Still, there is hope. Figures show that GDP went up 8.7% in June, fuelled by consumer spending as lockdown measures eased. The next update will be crucial for understanding whether this is a longer-term trend or a one-off. If GDP continues to go up, Lloyds’ share price could see a sustained run past 30p.
|PE ratio (TTM)||72.28|
|Quarterly Revenue Growth (YoY)||-69.5%|
Lloyds share price vitals, Yahoo Finance, 17 August 2020
So, time to buy Lloyds?
Topping 30p would be one thing, but sustained momentum could see Lloyds’ share price break to 40p.
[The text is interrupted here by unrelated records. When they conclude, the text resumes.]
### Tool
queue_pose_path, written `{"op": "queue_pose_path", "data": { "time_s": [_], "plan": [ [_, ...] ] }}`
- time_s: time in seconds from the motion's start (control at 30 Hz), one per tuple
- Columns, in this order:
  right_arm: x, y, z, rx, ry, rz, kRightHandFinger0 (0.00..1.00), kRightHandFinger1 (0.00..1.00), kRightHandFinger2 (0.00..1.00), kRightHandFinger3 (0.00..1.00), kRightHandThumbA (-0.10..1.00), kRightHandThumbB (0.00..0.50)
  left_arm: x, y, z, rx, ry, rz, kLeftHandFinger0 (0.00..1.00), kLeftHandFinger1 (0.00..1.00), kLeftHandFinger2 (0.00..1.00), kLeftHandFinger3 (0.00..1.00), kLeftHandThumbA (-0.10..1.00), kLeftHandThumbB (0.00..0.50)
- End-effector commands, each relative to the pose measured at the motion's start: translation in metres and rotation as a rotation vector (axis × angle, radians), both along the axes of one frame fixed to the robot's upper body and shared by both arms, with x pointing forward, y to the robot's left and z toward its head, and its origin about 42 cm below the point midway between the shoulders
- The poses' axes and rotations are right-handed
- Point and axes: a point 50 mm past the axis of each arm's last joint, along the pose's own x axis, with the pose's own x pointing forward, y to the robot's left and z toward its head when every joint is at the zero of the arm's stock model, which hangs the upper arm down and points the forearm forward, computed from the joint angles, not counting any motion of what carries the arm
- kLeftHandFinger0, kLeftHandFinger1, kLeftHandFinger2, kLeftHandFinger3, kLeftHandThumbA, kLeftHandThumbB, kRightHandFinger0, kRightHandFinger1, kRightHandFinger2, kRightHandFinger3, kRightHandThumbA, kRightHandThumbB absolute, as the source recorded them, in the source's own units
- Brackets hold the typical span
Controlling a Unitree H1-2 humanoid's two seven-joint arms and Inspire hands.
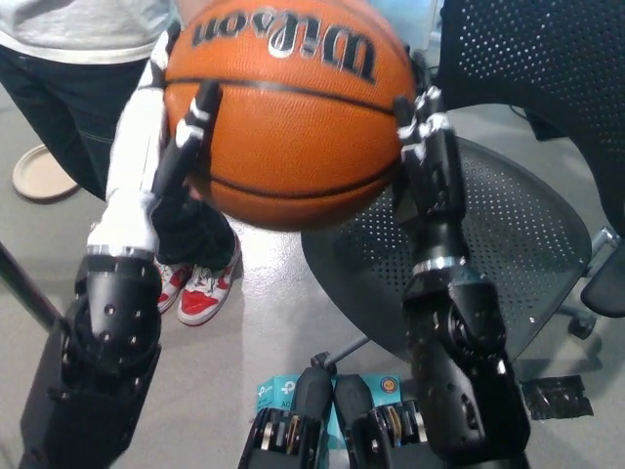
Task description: The robot grabs the basketball from a person using both hands and then drops it on the black chair in the front
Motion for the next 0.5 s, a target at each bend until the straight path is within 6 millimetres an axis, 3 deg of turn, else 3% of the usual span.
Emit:
{"op": "queue_pose_path", "data": {
  "time_s": [0.0, 0.07, 0.1, 0.2, 0.27, 0.47],
  "plan": [
    [-0.014, 0.065, 0.090, -0.055, -0.252, 0.211, 1.00, 1.00, 1.00, 1.00, 1.00, 0.236, -0.009, -0.065, 0.045, 0.088, -0.100, -0.265, 1.00, 1.00, 1.00, 1.00, 1.00, 0.184],
    [-0.014, 0.065, 0.091, -0.055, -0.251, 0.211, 1.00, 1.00, 1.00, 1.00, 1.00, 0.234, -0.009, -0.065, 0.045, 0.088, -0.099, -0.264, 1.00, 1.00, 1.00, 1.00, 1.00, 0.184],
    [-0.004, 0.046, 0.123, -0.081, -0.311, 0.165, 1.00, 1.00, 1.00, 1.00, 1.00, 0.251, 0.001, -0.085, 0.076, 0.111, -0.157, -0.271, 1.00, 1.00, 1.00, 1.00, 1.00, 0.181],
    [-0.004, 0.046, 0.124, -0.080, -0.311, 0.167, 1.00, 1.00, 1.00, 1.00, 1.00, 0.250, 0.002, -0.086, 0.077, 0.112, -0.158, -0.271, 1.00, 1.00, 1.00, 1.00, 1.00, 0.180],
    [0.002, 0.025, 0.141, -0.088, -0.319, 0.086, 1.00, 1.00, 1.00, 1.00, 1.00, 0.245, 0.015, -0.108, 0.093, 0.092, -0.143, -0.321, 1.00, 1.00, 1.00, 1.00, 1.00, 0.209],
    [0.012, 0.011, 0.147, -0.113, -0.322, 0.081, 1.00, 1.00, 1.00, 1.00, 1.00, 0.221, 0.028, -0.121, 0.099, 0.103, -0.088, -0.330, 1.00, 1.00, 1.00, 1.00, 1.00, 0.247]
  ]
}}
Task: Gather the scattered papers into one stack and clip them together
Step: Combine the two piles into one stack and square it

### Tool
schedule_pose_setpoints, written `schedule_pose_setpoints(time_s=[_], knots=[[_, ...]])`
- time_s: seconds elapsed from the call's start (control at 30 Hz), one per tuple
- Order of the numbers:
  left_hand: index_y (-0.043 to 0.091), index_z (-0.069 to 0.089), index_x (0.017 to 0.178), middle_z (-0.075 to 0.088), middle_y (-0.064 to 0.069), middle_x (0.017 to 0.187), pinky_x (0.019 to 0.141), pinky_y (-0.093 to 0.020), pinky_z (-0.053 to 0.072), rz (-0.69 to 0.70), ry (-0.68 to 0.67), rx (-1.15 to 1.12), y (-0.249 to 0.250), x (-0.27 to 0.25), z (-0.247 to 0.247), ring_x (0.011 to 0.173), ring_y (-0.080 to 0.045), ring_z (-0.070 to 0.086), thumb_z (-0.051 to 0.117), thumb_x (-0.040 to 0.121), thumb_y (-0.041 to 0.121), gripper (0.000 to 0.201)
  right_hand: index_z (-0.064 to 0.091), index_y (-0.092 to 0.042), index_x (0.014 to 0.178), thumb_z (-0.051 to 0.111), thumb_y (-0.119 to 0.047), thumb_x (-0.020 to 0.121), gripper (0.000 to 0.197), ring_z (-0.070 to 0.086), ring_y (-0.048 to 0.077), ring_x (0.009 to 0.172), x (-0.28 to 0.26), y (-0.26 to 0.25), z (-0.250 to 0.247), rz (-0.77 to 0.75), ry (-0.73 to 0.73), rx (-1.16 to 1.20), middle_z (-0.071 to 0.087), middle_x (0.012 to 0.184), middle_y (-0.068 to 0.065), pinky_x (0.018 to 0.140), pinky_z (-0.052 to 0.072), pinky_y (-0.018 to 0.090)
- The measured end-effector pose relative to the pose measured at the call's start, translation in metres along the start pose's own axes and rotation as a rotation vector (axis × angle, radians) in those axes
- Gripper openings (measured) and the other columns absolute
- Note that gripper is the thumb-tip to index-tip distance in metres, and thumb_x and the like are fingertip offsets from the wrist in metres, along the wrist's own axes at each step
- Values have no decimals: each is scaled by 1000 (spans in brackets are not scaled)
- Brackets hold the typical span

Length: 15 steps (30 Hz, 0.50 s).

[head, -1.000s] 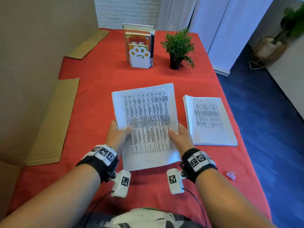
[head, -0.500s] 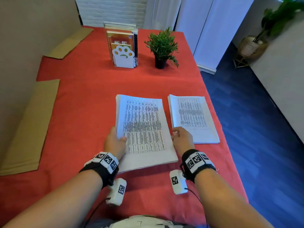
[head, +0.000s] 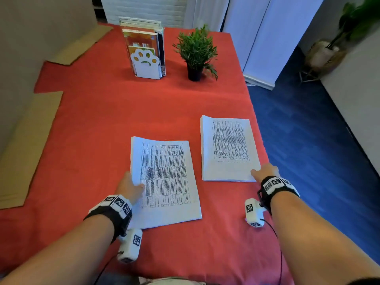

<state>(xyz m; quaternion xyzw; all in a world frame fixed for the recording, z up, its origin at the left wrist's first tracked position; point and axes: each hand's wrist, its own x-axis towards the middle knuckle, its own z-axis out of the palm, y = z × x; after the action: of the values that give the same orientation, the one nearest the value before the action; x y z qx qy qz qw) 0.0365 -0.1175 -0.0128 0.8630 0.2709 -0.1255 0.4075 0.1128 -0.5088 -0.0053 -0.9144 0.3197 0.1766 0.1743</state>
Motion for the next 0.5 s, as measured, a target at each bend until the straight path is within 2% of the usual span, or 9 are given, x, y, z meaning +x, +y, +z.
schedule_pose_setpoints(time_s=[0.07, 0.2, 0.3, 0.33, 0.4, 0.5], knots=[[3, 44, 117, 58, -12, 104, 74, -33, 47, -94, -42, -84, -2, 3, 0, 89, -27, 57, 62, 85, 9, 38, 52, 0, 124, 59, -23, 82, 48, 54, 42, 111, 6, -4, 4, 23, -11, -1, 45, 129, 23, 91, 46, 43], [2, 45, 122, 59, -12, 105, 82, -38, 48, -230, -63, -230, -7, 12, 0, 93, -30, 58, 60, 83, 4, 42, 47, 1, 125, 63, -21, 80, 53, 54, 41, 113, 16, -13, 7, 65, 0, 92, 48, 128, 23, 93, 46, 43], [3, 46, 124, 60, -13, 110, 88, -43, 49, -269, -70, -206, -8, 16, 1, 97, -32, 59, 58, 83, 5, 43, 55, 0, 119, 62, -18, 76, 47, 60, 35, 95, 22, -18, 7, 51, -76, 191, 60, 105, 18, 87, 52, 38], [3, 46, 124, 60, -13, 109, 85, -41, 49, -267, -72, -177, -8, 17, 1, 96, -32, 58, 57, 84, 6, 42, 57, 0, 117, 61, -16, 76, 44, 61, 34, 92, 24, -19, 8, 40, -105, 227, 61, 100, 17, 87, 53, 39], [2, 46, 124, 56, -11, 105, 76, -36, 43, -255, -78, -128, -6, 15, 0, 93, -29, 54, 55, 86, 5, 39, 58, -1, 117, 58, -12, 78, 40, 62, 34, 94, 23, -25, 5, 3, -121, 288, 64, 101, 17, 87, 53, 40], [3, 44, 125, 54, -11, 104, 73, -35, 43, -262, -91, -146, -7, 14, 1, 90, -28, 52, 52, 86, 3, 40, 58, -3, 113, 52, -3, 82, 32, 58, 32, 89, 10, -40, -9, -128, -2, 406, 59, 93, 11, 79, 49, 35]])
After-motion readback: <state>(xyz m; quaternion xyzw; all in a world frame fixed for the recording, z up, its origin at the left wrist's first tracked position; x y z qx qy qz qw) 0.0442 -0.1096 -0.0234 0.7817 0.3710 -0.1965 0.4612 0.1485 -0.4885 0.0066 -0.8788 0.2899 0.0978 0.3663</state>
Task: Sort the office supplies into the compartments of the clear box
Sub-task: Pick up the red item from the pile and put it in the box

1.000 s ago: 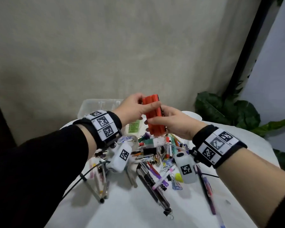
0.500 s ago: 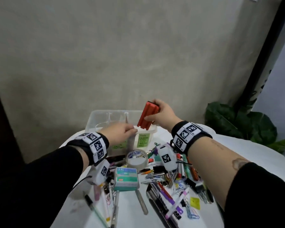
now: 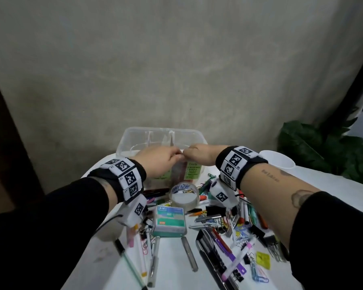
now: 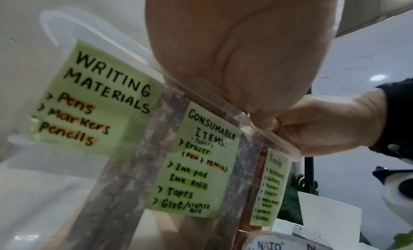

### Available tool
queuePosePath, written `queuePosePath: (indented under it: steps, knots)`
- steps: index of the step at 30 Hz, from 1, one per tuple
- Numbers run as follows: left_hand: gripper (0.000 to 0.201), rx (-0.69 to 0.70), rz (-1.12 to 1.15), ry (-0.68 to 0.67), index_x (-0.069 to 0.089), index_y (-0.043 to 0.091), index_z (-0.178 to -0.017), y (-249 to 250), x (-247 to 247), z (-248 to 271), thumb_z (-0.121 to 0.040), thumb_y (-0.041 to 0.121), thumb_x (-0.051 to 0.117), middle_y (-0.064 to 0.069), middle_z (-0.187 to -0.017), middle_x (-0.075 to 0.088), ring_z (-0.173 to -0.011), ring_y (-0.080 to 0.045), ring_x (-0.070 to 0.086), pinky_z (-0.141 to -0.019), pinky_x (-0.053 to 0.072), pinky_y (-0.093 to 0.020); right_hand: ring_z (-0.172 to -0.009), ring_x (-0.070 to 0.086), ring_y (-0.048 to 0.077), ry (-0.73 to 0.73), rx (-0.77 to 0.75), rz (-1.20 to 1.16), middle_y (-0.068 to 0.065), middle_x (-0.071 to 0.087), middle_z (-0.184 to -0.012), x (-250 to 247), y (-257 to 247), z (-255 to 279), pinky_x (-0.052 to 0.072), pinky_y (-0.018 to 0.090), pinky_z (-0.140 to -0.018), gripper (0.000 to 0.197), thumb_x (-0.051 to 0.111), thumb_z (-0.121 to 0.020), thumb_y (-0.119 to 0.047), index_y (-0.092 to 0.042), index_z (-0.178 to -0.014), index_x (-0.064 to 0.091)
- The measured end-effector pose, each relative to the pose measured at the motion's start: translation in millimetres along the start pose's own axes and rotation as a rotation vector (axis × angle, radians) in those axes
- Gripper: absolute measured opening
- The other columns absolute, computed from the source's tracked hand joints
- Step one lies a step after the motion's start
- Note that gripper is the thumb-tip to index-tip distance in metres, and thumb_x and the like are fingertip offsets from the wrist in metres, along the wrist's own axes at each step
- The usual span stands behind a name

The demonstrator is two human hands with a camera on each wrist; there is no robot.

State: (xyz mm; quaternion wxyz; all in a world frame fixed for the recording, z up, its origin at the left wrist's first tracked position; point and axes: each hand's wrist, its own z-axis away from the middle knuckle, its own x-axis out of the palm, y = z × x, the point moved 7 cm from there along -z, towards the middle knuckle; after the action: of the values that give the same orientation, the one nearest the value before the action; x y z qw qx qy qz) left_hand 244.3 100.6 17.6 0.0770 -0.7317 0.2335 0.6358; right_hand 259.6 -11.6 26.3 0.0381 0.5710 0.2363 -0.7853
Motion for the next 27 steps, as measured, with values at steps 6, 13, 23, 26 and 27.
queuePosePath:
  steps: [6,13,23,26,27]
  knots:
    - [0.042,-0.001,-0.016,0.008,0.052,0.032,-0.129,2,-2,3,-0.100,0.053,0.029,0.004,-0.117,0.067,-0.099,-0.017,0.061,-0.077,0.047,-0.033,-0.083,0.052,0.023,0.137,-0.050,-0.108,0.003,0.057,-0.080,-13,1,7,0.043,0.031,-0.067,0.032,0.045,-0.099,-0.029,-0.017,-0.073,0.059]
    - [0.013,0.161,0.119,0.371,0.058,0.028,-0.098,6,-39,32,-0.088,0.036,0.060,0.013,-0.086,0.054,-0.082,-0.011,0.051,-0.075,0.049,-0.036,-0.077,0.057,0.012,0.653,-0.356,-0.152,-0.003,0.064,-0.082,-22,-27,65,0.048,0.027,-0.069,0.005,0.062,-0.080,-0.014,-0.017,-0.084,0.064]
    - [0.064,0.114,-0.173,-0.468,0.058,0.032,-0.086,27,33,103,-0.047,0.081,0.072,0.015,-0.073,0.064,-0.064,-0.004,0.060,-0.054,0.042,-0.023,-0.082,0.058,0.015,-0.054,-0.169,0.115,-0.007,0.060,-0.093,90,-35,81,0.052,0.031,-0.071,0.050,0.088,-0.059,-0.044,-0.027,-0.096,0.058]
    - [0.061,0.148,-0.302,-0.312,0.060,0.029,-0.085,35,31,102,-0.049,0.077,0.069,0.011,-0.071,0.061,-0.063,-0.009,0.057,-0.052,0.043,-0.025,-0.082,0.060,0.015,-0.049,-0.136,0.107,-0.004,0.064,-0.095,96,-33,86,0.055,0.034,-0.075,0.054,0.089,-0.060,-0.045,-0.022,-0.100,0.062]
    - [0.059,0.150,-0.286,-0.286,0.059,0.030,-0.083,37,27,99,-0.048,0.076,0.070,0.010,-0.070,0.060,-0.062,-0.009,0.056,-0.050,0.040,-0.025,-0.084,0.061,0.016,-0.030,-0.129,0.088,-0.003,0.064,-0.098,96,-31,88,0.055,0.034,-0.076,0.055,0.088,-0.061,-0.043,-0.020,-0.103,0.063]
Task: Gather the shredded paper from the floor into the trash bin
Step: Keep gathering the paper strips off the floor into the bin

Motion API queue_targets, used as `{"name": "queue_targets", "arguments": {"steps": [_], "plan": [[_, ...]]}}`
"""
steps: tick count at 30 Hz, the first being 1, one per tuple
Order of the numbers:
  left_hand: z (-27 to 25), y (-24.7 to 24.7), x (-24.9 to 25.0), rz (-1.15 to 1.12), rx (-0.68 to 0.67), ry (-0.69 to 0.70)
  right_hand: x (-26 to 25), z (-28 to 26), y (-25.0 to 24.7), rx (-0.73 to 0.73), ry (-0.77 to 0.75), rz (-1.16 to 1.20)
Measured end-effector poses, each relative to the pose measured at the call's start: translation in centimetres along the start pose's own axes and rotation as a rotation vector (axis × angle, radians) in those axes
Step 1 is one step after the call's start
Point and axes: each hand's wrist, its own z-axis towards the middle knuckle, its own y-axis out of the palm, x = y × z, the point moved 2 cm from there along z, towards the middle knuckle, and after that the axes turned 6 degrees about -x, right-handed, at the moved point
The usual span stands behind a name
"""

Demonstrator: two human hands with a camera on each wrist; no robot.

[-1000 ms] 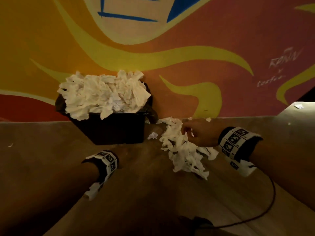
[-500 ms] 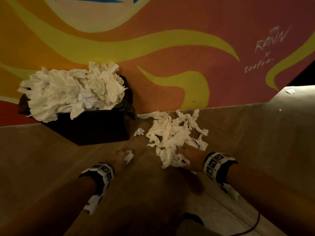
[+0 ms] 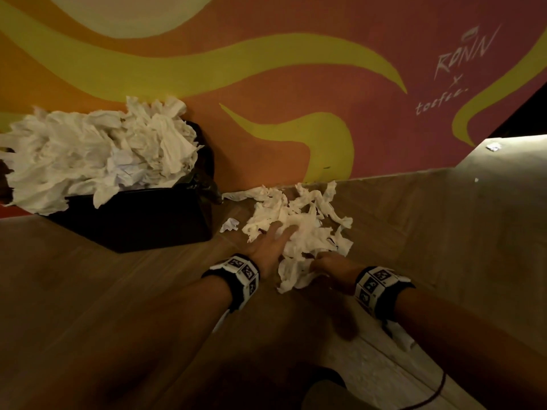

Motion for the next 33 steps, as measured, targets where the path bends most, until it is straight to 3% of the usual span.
{"name": "queue_targets", "arguments": {"steps": [3,5,9,13,17,21,25,29,31,33], "plan": [[0.2,1.1,-0.1,0.066,-0.222,-0.047,0.7,-0.6,-1.1,0.037,-0.009,0.096],[-0.2,1.5,-0.4,0.135,-0.268,-0.101,1.2,-1.0,-2.1,0.045,0.025,0.093],[-1.1,1.6,-1.4,0.175,-0.172,-0.107,1.7,-1.4,-4.1,0.171,-0.01,0.121],[-1.7,0.9,-2.9,0.065,-0.069,-0.172,2.3,-1.3,-5.2,0.226,0.022,0.087],[-2.5,0.2,-3.9,0.016,0.002,-0.207,2.5,-1.1,-6.2,0.402,0.036,0.129],[-2.8,-0.6,-3.9,0.036,0.106,-0.207,1.9,-0.8,-7.1,0.436,0.044,0.139],[-2.0,-0.8,-4.1,0.057,0.181,-0.274,1.0,-0.7,-7.3,0.486,0.02,0.317],[-0.9,0.2,-4.9,-0.032,0.064,-0.435,-0.1,-0.1,-6.9,0.369,-0.015,0.432],[-0.4,0.5,-4.8,-0.012,0.039,-0.396,-0.6,0.2,-6.6,0.29,-0.034,0.324],[-0.2,0.3,-4.5,0.024,0.122,-0.313,-0.8,0.5,-6.3,0.235,-0.018,0.196]]}}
UBS has a 40p price target on Lloyds, which would see a 38.1% upside on the current price through 14 August’s close.
Among the wider pool of analysts, Lloyds’ share price carries a 39p 12-month average target. Hitting this would see a 47.7% upside on Lloyds’ current share price. With the stock still trading 60% below its 52-week high, now could be the time to buy Lloyds.